▸ **WORK TO COMPLETE**
Working from the entries below, give again each line from the first through the one containing "Requests to find", exactly and with nothing else.

◆ ◆ ◆

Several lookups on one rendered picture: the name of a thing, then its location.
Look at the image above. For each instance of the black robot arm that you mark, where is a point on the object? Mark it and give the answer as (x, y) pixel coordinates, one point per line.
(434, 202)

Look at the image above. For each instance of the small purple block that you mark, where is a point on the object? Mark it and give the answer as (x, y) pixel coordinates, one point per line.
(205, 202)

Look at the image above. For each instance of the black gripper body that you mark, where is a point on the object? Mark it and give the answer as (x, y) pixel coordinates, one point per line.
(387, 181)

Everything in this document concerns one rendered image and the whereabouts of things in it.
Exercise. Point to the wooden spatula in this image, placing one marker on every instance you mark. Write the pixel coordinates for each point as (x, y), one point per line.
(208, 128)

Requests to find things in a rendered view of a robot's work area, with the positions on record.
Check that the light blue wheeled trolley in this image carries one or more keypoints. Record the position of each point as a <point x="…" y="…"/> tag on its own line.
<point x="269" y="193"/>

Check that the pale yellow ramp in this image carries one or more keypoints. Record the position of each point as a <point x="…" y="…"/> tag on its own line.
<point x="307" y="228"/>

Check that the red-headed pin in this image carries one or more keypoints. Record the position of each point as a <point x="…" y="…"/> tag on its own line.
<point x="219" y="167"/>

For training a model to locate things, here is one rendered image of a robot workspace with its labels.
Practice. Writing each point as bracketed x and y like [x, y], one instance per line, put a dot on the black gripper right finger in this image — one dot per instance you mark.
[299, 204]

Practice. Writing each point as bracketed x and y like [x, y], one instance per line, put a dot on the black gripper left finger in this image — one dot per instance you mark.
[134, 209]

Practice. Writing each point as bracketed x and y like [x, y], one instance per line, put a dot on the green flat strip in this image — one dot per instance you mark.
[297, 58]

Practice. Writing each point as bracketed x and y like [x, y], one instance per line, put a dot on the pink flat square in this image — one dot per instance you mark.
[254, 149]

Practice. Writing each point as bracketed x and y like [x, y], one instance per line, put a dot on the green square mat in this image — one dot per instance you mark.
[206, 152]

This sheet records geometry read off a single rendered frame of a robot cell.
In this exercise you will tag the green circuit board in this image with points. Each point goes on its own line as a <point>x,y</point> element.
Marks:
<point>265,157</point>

◆ ◆ ◆

▸ **WRITTEN RESPONSE**
Several lookups on one rendered picture: the name of a thing, then its location.
Look at the image above. For each instance of the black robot arm that you mark, where is a point on the object? Mark it and give the answer as (x, y) pixel coordinates, one point per line.
(434, 202)

Look at the image above. For each instance of the small purple block that you mark, where is a point on the object? Mark it and give the answer as (x, y) pixel coordinates, one point per line.
(205, 202)

Look at the image above. For each instance of the black gripper body that you mark, where is a point on the object? Mark it and give the answer as (x, y) pixel coordinates, one point per line.
(387, 181)

Everything in this document concerns one rendered image and the whereabouts of things in it.
Exercise. Point to the wooden spatula in this image, placing one marker on every instance you mark. Write the pixel coordinates for each point as (x, y), one point per line.
(208, 128)

Requests to find things in a rendered view of a robot's work area, with the positions on record.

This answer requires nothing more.